Distraído e mergulhado nas profundezas de seu subconsciente sombrio, Sartre, pensando alto, declamou:
- Vida, sinônimo concreto de desespero, sina dos aflitos.
Querendo dar novo rumo à conversa, exclamou um autoritário Leon Tolstoi:
- Viver para os outros! Não há outra maneira de ser feliz!

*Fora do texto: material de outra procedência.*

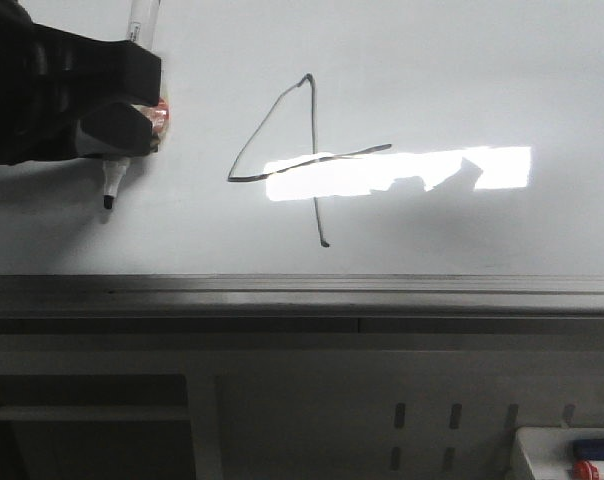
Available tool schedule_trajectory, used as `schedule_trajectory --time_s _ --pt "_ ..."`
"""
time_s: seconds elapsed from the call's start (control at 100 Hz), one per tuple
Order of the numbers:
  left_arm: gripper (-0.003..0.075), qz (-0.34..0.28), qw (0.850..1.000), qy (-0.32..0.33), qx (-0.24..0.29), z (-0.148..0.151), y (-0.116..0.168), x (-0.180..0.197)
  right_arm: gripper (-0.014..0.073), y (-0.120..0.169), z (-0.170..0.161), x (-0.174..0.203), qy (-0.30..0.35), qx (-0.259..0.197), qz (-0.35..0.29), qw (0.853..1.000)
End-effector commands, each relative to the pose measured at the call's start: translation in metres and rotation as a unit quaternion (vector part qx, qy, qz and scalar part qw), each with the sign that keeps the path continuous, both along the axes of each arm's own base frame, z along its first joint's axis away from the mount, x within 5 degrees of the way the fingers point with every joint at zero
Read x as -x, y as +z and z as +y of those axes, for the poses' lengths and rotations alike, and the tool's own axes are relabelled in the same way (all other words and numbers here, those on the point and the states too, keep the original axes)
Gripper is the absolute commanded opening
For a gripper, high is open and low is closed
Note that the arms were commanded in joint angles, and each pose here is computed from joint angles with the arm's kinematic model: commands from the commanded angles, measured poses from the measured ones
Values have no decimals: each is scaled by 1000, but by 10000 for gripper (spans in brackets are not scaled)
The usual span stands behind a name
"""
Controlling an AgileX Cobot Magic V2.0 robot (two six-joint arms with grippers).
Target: Write number 4 on whiteboard
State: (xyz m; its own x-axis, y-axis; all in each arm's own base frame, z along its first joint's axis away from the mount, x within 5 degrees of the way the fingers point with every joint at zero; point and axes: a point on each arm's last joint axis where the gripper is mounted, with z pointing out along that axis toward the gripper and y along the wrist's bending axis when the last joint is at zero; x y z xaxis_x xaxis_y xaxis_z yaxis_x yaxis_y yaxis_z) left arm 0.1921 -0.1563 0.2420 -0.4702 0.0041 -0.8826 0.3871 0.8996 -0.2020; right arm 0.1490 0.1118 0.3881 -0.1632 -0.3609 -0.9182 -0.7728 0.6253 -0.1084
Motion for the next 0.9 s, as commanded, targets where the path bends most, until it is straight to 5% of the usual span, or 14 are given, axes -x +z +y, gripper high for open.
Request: schedule_trajectory --time_s 0.0,0.12,0.25,0.36,0.54,0.75,0.89 --pt "-19 -33 999 36 13 2 11 -8 -64 13 -2 -2 -19 -32 -28 999" --pt "31 -25 999 43 21 3 10 -8 -64 13 -2 -1 -19 -32 -27 999" --pt "267 -16 998 58 32 4 10 -8 -64 13 -2 -1 -19 -32 -27 999" --pt "386 -15 997 69 37 6 10 -9 -64 13 -2 -1 -18 -35 -26 999" --pt "405 -22 996 75 36 7 11 -10 -64 14 -2 -1 -19 -38 -26 999" --pt "541 -26 996 77 38 8 13 -10 -64 14 -2 -2 -20 -39 -27 999" --pt "554 -43 994 77 58 12 26 -5 -64 16 -3 -2 -26 -44 -35 998"
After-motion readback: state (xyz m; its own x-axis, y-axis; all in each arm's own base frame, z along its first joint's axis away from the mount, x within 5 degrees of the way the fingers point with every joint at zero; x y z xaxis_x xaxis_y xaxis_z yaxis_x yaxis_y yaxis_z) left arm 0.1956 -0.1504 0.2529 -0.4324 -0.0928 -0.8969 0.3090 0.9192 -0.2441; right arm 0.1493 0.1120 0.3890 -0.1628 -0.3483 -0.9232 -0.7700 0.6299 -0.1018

Aos olhos de todos deste mundo, o homem parecia ser mudo, autista, ou simplesmente matusquela. Mas em seus pensamentos fazia parte de uma reservada confraria de sábios e mecenas. Ainda que silenciosa, tinha absoluta certeza de que sua participação era percebida, principalmente quando esboçava um sorriso diante da afiada argumentação que se estabelecia em torno de alguns temas.
Ludwig Van Beethoven levantou a lebre:
- A música é uma ciência muito mais importante e reveladora do que a filosofia.
A frase mexeu com os brios de Betrand Russel que levantou voz em defesa da categoria:
- Você diz isso porque os artistas são, por definição, menos felizes e mais solitários do que nós, homens da ciência.
O tímido, e até então calado escultor Auguste Rodin, sentenciou:
- O verdadeiro artista é todo homem que realiza seu trabalho com amor e prazer. Seja qual for o trabalho.
Depois desta, restou-lhes assuntos mais mundanos. Desta vez, quem começou foi Napoleão Bonaparte:
- A única batalha que se ganha fugindo é contra as mulheres.
A esta, um risonho e divertido William Shakespeare emendou:
- A mulher pode até ter sido feita por Deus, mas foi temperada pelo diabo.
Ao ouvir tal afirmação, Platão, famoso por sua humildade, desdenhou:
- Deus é bom, mas não é o autor de todas as coisas, só daquelas que o homem acredita que Ele fez.
Ao sentir que a conversa enveredara por um caminho que para ele não tinha a menor graça, e ao ver sua entrada em mais uma clínica de medicina e cuidados experimentais ser recusada por causa de uma falha do computador, pensou com ele:
- Em um mundo onde a palavra não vale mais nada, e-mail virou código de honra.
Pensou, sorriu, falou e decidiu seguir calado por mais um bom tempo.